LGTIT est-il le "Nouveau" ?
LGTIT est-il une révolution ou une évolution naturelle des méthodes existantes ? Les frères Ingebrigtsen ont obtenu des résultats fantastiques sur 1500–5000 m, et Gustav Idén et Kristian Blummenfelt ont montré que le principe peut également fonctionner sur des distances de triathlon. Il y a donc des leçons claires à tirer.
L'utilisation de dispositifs de mesure du lactate est particulièrement intéressante : ils fournissent des données objectives qui peuvent aider un coureur à oser baisser l'intensité et ainsi éviter le surentraînement. Comme le résument les auteurs de l'étude :
“Les mécanismes sous-jacents expliquant la relation entre l’entraînement près/à vLT2 et le développement de la performance et de ses déterminants physiologiques ne sont pas clairs.
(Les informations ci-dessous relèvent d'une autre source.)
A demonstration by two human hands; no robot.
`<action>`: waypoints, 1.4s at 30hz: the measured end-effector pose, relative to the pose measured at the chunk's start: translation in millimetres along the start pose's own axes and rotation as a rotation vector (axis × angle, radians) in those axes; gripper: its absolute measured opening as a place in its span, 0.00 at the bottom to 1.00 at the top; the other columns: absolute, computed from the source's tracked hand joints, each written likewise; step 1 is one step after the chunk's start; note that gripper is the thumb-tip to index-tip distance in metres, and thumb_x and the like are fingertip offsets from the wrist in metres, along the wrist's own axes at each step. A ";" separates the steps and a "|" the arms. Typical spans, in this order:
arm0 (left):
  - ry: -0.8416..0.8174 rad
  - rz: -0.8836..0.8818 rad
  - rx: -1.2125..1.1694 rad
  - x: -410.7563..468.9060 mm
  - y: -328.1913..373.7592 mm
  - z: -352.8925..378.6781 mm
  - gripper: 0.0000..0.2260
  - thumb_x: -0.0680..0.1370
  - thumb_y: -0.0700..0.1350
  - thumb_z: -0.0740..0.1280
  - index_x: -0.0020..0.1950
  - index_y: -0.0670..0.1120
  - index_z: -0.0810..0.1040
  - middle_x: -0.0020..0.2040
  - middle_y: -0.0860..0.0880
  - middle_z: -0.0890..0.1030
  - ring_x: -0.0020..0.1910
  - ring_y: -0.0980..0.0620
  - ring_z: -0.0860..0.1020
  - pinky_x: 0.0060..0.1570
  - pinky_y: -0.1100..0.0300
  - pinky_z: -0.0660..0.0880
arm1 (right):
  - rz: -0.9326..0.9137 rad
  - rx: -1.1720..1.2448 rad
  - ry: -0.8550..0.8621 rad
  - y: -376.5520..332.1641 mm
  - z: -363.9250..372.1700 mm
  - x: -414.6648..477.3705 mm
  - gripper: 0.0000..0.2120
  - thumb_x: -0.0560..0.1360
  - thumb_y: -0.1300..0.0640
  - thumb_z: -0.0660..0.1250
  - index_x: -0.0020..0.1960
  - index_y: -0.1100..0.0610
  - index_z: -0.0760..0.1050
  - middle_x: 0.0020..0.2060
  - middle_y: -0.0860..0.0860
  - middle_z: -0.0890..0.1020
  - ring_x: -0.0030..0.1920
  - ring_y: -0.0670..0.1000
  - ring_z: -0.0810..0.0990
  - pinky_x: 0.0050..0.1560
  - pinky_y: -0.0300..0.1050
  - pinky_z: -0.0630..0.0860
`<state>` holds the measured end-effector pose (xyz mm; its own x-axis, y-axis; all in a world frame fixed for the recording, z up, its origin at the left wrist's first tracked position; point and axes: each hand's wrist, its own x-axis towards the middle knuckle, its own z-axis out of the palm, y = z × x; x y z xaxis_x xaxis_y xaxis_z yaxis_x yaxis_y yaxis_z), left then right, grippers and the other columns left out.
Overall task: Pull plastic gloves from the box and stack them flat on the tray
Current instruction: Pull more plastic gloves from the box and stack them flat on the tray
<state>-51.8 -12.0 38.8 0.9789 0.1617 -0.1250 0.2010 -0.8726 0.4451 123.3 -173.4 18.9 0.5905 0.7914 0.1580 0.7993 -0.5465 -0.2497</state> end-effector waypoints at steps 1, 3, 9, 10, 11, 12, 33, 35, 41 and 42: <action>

Cependant, il a été émis l’hypothèse que l’utilisation de cette intensité d’exercice spécifique améliore les adaptations spécifiques des muscles, y compris la dissipation du lactate par opposition à la réduction de la production de lactate [88]. Comme seules les unités motrices recrutées sont susceptibles d'augmenter le nombre de mitochondries et la densité capillaire, exception faite de l'augmentation de la densité capillaire dans les fibres musculaires de Type I qui pourrait bénéficier à l'apport d'O__2 aux fibres musculaires de Type II, on peut spéculer que l’entraînement près de vLT2 optimise le nombre d'unités motrices recrutées sans avoir à accepter les conséquences des niveaux élevés de catécholamines susceptibles d’être expérimentés avec l’entraînement z4. “
Plus de seuil est-il adapté à tout le monde?
Dans la population étudiée — athlètes de piste et de terrain capables de gérer un volume hebdomadaire élevé et souvent des doubles séances d’entraînement — beaucoup d’entraînement au seuil combiné à un volume élevé peut améliorer les adaptations. L'entraînement au seuil est souvent proche du rythme de course, et lorsque l'intensité dépasse le seuil, la durée est courte (par exemple, durant les intervalles de 400 m). En bien des sens, le concept est une façon d’augmenter l’entraînement spécifique pour ce que vous voulez exceller.
La leçon est simple – lorsque nous comprenons mieux les mécanismes derrière l'effet de l'entraînement, nous pouvons adapter l'entraînement selon les objectifs et le contexte. En bref : si vous êtes un cycliste avec la possibilité de vous entraîner 6 heures par semaine, il est peu probable que le double seuil vous propulse au niveau supérieur. Mais si vous êtes un coureur d'élite avec la capacité de beaucoup vous entraîner et de bien récupérer — alors LGTIT est un outil incroyablement excitant à explorer.